What you have to do
From the entries below, retype only the lines from the one with "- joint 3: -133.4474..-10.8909" through the one with "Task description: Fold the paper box", exactly as written.

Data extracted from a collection
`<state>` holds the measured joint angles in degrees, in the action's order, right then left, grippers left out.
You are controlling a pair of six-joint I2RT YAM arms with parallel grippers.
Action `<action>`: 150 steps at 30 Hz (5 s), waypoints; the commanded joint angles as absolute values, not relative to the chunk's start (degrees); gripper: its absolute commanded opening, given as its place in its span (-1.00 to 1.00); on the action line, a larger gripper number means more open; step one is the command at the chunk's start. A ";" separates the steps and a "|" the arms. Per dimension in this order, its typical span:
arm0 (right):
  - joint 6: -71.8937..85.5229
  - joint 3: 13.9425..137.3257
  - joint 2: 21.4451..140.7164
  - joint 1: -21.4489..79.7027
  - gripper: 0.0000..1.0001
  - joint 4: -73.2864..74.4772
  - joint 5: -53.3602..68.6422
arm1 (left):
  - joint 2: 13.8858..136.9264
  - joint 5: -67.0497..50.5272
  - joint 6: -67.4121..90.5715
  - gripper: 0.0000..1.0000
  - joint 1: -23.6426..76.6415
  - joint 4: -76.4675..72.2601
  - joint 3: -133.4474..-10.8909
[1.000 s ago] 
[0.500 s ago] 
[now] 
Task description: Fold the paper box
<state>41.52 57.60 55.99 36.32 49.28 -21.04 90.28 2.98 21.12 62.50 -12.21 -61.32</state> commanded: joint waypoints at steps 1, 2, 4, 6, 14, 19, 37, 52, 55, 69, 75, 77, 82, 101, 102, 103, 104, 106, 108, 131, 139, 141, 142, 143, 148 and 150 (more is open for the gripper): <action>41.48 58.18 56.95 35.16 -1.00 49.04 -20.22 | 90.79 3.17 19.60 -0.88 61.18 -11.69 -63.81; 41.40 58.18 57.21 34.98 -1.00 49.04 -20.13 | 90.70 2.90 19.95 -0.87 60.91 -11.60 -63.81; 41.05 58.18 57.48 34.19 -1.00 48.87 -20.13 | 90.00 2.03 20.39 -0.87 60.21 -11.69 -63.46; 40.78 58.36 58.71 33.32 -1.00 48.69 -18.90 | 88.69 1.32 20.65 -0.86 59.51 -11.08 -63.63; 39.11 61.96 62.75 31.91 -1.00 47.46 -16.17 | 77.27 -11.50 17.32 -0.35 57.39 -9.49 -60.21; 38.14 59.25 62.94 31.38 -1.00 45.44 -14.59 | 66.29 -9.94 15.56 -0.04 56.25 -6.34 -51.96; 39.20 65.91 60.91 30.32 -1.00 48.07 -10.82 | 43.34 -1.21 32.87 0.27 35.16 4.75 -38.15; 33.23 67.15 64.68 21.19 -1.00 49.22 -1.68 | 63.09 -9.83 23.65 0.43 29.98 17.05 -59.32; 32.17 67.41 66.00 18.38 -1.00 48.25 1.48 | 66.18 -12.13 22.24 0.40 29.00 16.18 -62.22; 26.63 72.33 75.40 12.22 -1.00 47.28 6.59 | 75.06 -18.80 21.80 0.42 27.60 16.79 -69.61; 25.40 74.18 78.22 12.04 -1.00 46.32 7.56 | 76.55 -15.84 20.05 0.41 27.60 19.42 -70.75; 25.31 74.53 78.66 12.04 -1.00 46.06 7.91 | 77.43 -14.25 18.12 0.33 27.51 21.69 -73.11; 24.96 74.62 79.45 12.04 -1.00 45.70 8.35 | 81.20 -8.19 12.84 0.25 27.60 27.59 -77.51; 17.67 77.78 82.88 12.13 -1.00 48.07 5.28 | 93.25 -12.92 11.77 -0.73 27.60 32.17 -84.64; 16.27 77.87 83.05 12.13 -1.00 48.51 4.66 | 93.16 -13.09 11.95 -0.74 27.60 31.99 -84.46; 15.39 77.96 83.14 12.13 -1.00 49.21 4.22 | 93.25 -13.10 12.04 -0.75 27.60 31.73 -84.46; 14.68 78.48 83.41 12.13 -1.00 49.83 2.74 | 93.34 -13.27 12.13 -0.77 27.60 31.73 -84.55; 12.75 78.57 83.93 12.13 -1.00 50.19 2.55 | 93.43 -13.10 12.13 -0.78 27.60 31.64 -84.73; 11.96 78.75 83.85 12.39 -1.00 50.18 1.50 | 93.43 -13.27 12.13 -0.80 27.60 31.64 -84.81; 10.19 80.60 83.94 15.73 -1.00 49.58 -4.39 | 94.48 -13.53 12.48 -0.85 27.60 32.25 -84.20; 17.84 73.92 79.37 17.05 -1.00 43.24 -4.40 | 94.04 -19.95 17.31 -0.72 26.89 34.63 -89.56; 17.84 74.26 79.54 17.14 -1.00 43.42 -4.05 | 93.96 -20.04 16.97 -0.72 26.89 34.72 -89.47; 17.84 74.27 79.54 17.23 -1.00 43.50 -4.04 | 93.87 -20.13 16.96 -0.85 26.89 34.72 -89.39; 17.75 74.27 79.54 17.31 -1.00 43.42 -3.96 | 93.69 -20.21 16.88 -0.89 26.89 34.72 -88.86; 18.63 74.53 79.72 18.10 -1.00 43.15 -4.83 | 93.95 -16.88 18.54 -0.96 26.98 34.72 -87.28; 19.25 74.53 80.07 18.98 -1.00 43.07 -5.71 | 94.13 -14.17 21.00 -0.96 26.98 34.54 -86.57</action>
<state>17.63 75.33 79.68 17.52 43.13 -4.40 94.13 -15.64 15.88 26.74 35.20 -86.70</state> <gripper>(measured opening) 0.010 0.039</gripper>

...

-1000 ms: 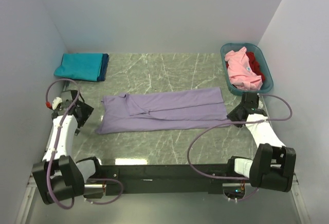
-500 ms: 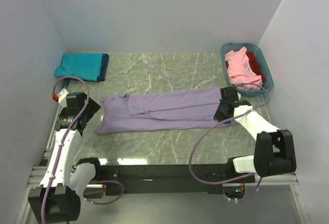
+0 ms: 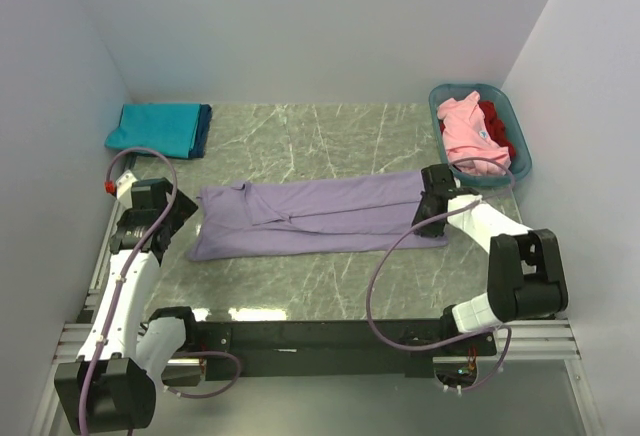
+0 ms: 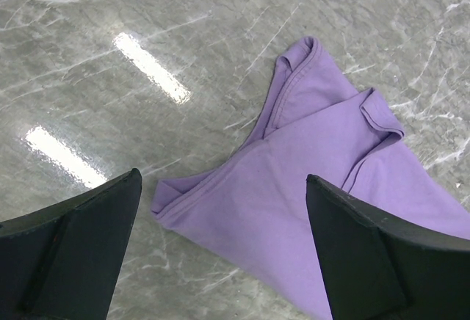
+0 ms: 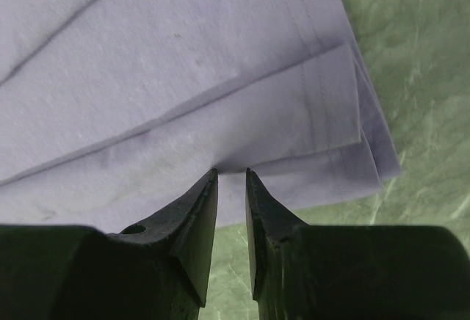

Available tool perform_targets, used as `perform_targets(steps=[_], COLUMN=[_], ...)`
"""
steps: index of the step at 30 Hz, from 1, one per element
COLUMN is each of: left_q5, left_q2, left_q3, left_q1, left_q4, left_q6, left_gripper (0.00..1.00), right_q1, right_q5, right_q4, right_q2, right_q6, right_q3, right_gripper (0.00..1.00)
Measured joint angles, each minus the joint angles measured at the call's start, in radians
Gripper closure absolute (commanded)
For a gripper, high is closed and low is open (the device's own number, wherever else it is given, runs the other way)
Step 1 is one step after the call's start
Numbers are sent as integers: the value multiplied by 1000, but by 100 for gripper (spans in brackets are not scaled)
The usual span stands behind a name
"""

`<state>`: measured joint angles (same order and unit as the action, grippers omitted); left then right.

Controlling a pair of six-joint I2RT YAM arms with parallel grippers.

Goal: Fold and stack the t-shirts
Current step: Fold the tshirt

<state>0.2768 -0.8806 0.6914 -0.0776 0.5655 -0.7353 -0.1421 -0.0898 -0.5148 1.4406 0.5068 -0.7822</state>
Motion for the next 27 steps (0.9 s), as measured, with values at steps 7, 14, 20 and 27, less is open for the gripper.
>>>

Reply to the exercise
  - joint 3: -133.4474..-10.8909
[1.000 s ago] 
[0.500 s ago] 
[now] 
Task description: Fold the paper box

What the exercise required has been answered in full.